The Problem with Online Learning Resources
Learning a new skill online has never been easier — or more scattered. A single topic might have ten YouTube channels, five free courses, three paid platforms, a dozen essential blog posts, two reference documentation sites, several GitHub repositories, and a handful of community forums. The resources exist. Finding, evaluating and organising them is the challenge.
Most self-learners accumulate resources haphazardly: some bookmarked in browsers, some saved in Notion, some sent to themselves in WhatsApp, some just vaguely remembered as "that YouTube channel, I think it started with T." Learning sessions start with resource-hunting instead of actual learning.
What Is a Learning Link Library?
A learning link library is a dedicated, structured collection of bookmarks for everything related to a skill you're actively learning.

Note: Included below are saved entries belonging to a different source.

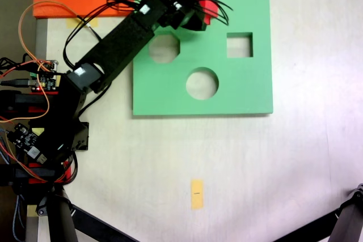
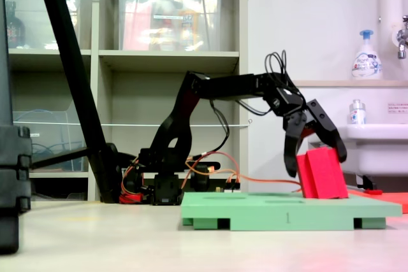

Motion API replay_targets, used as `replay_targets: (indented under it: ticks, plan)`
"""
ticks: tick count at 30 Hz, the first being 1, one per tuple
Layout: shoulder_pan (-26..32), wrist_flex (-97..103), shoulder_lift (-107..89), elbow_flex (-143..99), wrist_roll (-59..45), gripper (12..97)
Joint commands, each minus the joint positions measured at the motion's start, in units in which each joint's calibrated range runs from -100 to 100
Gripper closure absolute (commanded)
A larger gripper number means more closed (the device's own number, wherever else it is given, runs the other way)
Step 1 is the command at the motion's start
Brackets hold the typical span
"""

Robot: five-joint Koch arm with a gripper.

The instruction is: Put the cross columnar block into the corresponding hole

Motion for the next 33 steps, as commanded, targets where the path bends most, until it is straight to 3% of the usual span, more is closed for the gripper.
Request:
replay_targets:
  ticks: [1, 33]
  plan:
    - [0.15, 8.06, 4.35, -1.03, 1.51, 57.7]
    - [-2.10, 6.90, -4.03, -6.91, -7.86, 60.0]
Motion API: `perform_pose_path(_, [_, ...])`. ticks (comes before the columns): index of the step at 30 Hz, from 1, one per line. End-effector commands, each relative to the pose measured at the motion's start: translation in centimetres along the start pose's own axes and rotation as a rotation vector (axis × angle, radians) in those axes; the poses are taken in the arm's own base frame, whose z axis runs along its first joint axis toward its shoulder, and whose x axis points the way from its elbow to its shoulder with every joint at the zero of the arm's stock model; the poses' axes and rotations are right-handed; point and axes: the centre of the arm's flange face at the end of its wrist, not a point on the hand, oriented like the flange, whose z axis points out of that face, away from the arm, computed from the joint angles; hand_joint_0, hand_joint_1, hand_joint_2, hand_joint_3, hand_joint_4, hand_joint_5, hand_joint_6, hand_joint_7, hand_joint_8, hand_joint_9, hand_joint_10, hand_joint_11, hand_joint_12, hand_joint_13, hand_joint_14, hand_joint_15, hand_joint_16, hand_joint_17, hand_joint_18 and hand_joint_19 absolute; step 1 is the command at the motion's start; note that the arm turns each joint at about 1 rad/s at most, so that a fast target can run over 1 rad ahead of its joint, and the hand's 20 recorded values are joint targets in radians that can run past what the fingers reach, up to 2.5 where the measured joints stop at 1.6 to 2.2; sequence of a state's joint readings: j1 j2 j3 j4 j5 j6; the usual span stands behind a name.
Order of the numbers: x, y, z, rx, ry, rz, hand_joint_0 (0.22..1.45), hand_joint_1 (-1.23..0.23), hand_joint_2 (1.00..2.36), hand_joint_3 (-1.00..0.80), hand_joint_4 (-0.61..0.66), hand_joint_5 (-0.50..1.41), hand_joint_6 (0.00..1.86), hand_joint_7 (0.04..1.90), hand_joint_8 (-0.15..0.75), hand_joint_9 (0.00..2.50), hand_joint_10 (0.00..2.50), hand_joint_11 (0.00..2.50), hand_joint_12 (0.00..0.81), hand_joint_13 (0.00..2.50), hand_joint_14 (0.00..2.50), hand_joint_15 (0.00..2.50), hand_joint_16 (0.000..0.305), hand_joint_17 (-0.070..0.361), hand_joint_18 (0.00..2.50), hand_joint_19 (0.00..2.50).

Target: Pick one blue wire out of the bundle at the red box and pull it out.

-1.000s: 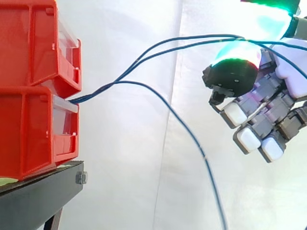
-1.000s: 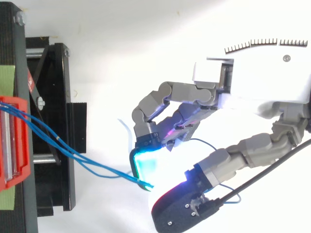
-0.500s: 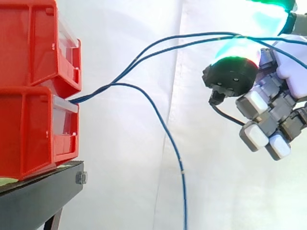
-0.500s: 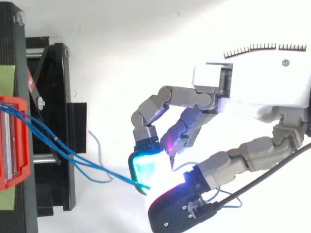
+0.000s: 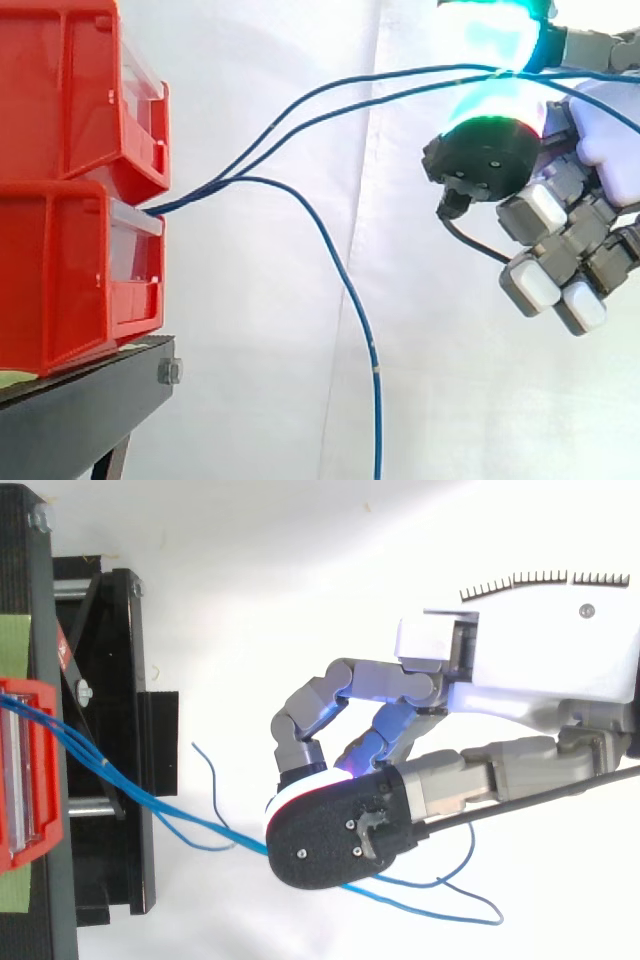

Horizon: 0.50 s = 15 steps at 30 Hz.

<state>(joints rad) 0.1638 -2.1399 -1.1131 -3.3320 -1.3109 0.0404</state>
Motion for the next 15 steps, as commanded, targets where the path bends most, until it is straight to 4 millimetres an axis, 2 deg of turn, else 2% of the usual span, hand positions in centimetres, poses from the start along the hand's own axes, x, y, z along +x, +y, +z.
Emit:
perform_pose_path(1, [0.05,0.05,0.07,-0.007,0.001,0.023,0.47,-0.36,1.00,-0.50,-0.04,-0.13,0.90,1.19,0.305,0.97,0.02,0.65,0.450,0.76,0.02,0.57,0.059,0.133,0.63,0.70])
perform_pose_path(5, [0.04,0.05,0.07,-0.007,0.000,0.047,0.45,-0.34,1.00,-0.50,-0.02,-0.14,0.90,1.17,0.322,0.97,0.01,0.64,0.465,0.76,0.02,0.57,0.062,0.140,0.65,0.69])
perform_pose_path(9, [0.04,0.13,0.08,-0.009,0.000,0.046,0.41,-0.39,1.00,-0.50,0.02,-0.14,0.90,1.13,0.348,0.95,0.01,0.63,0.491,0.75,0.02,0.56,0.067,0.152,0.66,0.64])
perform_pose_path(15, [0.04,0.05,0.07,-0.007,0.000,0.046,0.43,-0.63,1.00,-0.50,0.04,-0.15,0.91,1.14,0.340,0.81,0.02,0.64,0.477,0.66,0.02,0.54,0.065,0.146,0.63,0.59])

It's your personal curriculum — the resources you've evaluated as worth using, organised in the order and structure that makes sense for your learning path.
Unlike a generic bookmark collection, a learning library is built with a specific purpose: to support a learning journey from beginner to a defined level of proficiency. Every link is chosen because it moves you toward that goal.
How to Structure Your Learning Library
For each skill, create a dedicated category in MyLinks.pk — or use a Collection specifically for that skill's resources. Within that structure, organise links by learning stage:
Foundations: Links that explain core concepts and fundamentals. Start here. These are the resources you'll revisit when you need to refresh basics.
Tutorials and Practice: Step-by-step guides, exercises, projects and interactive practice resources. These are what you work through actively.
Reference: Documentation, cheat sheets, glossaries and quick-reference guides. These you'll use constantly while practising but rarely read front to back.
Advanced: Resources for deeper understanding once you've built a foundation. Add these as you progress — don't try to organise advanced content before you're ready for it.
Community: Forums, subreddits, Discord servers, newsletters and people to follow. These keep you current and provide answers when you get stuck.
Gathering the Right Resources
Resist the urge to save every resource you find. A learning library with 200 links is not twice as useful as one with 100 — it's more overwhelming and harder to follow systematically.
For each category in your library, aim to have the best two or three resources, not every resource that exists. Criteria for inclusion:
- Is it actively maintained and current?
- Is the quality consistently high, not just the headline lesson?
- Does it suit your learning style (text, video, interactive)?
- Is it at the right level for where you currently are?
When you find a potentially good resource, add a note explaining why you included it: "Best free course for Python beginners — covers data structures well. Better pacing than the Coursera option." This note helps future-you remember why this resource was chosen over the alternatives.
Using the Library as a Personal Curriculum
Once your library is structured, use it as a curriculum rather than a list of suggestions. When you sit down for a learning session:
- Open your skill's category or Collection in MyLinks.pk.
- Identify where you left off in your current tutorial or course.
- Work through that resource until the session ends.
- Note any new questions that came up — save links that answer them in your Reference section.
The library removes the "where do I start today?" decision that kills many self-learning attempts. You open it, you see exactly where you are, and you continue.
Share Your Learning Collection with Others
Once you've curated a strong learning library, it's genuinely valuable to others learning the same skill. Create a public Collection in MyLinks.pk from your best links and share the URL in relevant communities — forums, subreddits, Discord servers, LinkedIn posts.
A well-curated public Collection of learning resources can earn significant traffic and engagement. It positions you as someone who knows the subject well, helps others who are earlier in the same journey, and often attracts reciprocal resource sharing from the community.